Creativity is not about being an artist, I urge this to those who are intimidated by this or who might say they are not creative at all. Creativity is a discovery process to passion, freedom and feeling copiously joyful to experiences in their daily life. It took years to find my mission. Seven years of living a life that did not agree with me, discovering it did not honor my creative side that begged to witness that painting. My creative flow was what I chose to surrender to in that given moment, but coming into my third decade on this planet, I can see how I am changing my criteria. I have seen just enough to know it is about detachment and relying on my independence more and more. With this, I support and admire where I am at more than ever. I see how I can apply my talents by watering my own soil. I can create a more lavish garden in my own mind that chooses what I heal in my life rather than heal another’s. It is about keeping my own garden illuminated when it needs and cradle it when I feel so. If I did feel a lack of flow, be it in a creative field or not, I knew I was out of alignment due to my own doing. Creativity is fluid, it grasps hold of what it needs to and when we give it space to breathe, and when we force, it feels suffocated. I have always been rebellious, following rules was difficult since I was a teenager. I knew that I needed to let go of so much bullshit around me. For me, creativity was the way to find freedom within my rebellion and accept to love myself for it. If I detached, this would mean without observing, waiting or expecting anything from the experience.

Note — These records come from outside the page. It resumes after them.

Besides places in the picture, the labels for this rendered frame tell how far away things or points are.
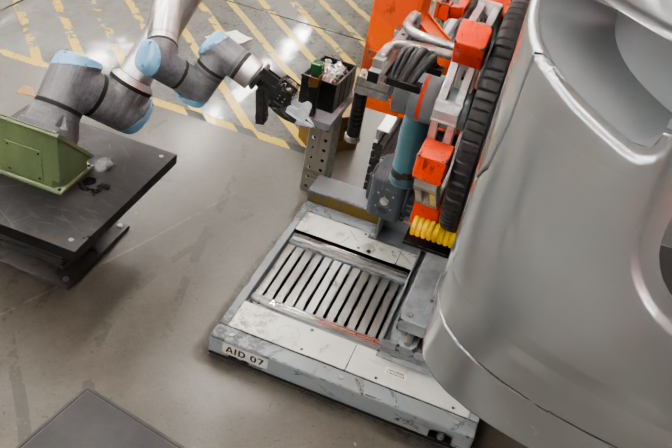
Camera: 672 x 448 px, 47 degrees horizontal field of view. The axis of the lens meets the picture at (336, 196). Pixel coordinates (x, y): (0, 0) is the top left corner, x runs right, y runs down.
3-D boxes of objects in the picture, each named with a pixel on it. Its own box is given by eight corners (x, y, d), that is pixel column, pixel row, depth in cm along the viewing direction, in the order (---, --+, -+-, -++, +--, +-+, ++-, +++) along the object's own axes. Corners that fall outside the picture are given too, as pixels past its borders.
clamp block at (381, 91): (386, 102, 196) (390, 84, 193) (353, 92, 198) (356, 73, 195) (392, 94, 200) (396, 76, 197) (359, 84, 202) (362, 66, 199)
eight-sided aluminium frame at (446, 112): (422, 242, 205) (477, 56, 174) (399, 234, 206) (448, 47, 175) (464, 148, 248) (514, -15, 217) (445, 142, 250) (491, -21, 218)
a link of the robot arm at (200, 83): (164, 83, 221) (188, 48, 218) (196, 100, 228) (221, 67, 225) (171, 98, 214) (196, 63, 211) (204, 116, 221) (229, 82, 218)
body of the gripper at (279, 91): (294, 97, 214) (259, 70, 213) (279, 117, 219) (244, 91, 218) (303, 85, 220) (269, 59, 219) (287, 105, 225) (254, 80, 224)
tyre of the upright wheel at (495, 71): (549, 209, 166) (627, -37, 185) (443, 175, 170) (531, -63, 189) (508, 281, 228) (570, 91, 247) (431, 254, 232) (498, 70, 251)
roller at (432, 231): (499, 269, 217) (504, 253, 213) (399, 234, 222) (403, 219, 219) (502, 257, 221) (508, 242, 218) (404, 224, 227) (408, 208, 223)
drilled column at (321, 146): (321, 196, 314) (338, 106, 290) (299, 188, 316) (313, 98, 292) (330, 184, 322) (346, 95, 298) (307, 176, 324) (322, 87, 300)

To let go of my inner rebellion and the stubbornness, was to understand that it existed and knowing that it was only myself that I was fighting with. I focused more on joy and what I wished to create as an outlet of all the memorabilia. I became more grounded, more focused as I noticed all of this was a microcosm of all that I wished for. Wishing for the closeness that I had taught to reach into myself that was once neglected by me in the years before.

We can have as high expectations on ourselves as we may push for, but a harsh truth we may come to along the journey of creative expression is that nothing in nature blooms all year round. Once we let go of expectation of ourselves, to fit into another box or to please another person, we see that these are not natural ways of being. We discover it is exhausting. If we wish to live in a more gentle way, it is about acknowledging the safety that comes with listening to our bodies when they scream at us. When our bodies yell for help, perhaps it is time to be more loving and gentle towards them. Once we do slow down, then come into the knowledge of what our limits are and respect these limits.

My limits were accepting that it is OK to step back from all that no longer worked for me. Whether it was sitting within glass corporate buildings or within the comforts of a spiritual community. Within unhappy relationships or long hikes from the people that judged me. I accepted this was OK and I did not wish to go into a psycho-analysis to deal with whether my inner wound had to be worked on or not. I have read the books, been to therapy, done healing therapies and still found myself back here. I feel liberated and in power because expression taught me more who I am, right now. It is not about who or what I wish to attract into my life. This is the most grounded, authentic lesson I could ever wish upon myself or another human being.